La reconduction de M. Lecornu dans les fonctions de Premier Ministre ne paraît pas de nature à sortir notre pays de la crise politique et institutionnelle dans laquelle l'a plongé le président Macron.
Nos institutions, celles de la Vème République, sont pourtant suffisamment solides et suffisamment souples -les deux à la fois- pour permettre une issue conforme aux principes de la démocratie.
Le Président de la République a été désavoué deux fois par le suffrage universel -une première fois lorsqu'il s'est engagé personnellement dans la bataille des élections européennes de 2024, une seconde fois, lorsque insatisfait du résultat de ces élections, il a procédé dans la foulée à la dissolution de l'Assemblée Nationale. Depuis lors, aucun des gouvernements qu'il a nommés n'a été en mesure de conduire une action cohérente et durable avec l'indispensable soutien d'une majorité de députés à l'Assemblée Nationale.
En fait, M. Macon n'a aujourd'hui que trois options.

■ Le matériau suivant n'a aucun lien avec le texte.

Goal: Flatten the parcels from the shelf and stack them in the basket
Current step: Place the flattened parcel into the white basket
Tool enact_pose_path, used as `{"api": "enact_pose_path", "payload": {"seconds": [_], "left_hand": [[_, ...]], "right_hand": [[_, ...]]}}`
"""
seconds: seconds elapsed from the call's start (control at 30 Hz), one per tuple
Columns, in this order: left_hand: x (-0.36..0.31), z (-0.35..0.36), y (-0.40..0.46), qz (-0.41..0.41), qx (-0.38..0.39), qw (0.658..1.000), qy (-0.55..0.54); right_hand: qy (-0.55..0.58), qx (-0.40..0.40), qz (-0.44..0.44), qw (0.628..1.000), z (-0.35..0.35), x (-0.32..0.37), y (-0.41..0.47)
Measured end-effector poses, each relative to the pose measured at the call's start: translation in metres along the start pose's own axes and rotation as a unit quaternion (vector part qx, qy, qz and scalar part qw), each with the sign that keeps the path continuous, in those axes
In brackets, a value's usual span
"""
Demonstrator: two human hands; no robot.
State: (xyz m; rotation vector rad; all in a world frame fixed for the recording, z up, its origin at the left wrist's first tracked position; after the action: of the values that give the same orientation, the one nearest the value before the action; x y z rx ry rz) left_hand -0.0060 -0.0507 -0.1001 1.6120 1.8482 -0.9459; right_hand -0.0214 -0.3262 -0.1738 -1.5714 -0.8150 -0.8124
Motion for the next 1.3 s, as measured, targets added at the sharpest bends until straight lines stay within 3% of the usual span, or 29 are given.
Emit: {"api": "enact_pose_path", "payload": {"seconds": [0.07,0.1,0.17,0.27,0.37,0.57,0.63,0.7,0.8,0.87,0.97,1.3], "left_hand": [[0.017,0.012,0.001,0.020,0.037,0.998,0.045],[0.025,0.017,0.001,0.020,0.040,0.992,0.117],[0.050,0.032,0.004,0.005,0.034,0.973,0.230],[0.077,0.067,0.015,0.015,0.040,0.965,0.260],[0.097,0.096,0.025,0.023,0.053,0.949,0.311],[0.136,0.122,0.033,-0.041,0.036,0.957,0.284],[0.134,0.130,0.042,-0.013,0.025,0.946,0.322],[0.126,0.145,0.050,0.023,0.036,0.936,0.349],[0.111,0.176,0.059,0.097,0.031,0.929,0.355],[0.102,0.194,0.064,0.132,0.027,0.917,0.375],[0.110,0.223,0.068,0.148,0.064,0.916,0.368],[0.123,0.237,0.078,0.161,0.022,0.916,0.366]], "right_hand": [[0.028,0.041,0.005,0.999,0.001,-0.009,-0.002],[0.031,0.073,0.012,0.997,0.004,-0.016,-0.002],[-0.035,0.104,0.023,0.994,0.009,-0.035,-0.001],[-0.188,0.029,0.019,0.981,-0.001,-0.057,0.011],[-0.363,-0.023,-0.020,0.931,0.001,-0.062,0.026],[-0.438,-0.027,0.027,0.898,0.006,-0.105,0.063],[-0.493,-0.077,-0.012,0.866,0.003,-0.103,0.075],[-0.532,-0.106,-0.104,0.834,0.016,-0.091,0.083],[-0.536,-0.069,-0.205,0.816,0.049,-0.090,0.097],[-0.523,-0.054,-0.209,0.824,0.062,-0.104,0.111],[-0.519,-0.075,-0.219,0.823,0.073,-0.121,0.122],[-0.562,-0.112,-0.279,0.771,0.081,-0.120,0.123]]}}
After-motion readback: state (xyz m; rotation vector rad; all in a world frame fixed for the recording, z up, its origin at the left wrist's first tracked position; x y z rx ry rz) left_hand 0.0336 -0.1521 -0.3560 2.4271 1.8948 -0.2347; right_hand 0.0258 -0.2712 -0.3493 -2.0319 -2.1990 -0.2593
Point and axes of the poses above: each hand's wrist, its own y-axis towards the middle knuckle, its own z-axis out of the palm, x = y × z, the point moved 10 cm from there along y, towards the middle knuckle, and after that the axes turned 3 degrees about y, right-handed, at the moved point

Ou bien, il accepte le compromis. Le compromis c'est la formule qui fonctionne dans un grand nombre de démocraties européennes voisines. Il s'obtient, dans un régime purement parlementaire, par accord entre les chefs de partis. L'Allemagne en est un bon exemple. Dans un système dualiste -à la fois présidentiel et parlementaire- comme le nôtre, c'est le Président, garant des institutions, qui doit être à la manoeuvre. Ou il accepte de tenter une cohabitation, en confiant la charge d Premier Ministre au camp qui est arrivé en tête aux législatives, c'est-à-dire le Nouveau Front Populaire. Ou il confie à un Premier Ministre la charge de constituer un gouvernement largement ouvert, ce qui suppose de fortes concessions à ceux qui n'appartiennent pas à son camp, le bloc central.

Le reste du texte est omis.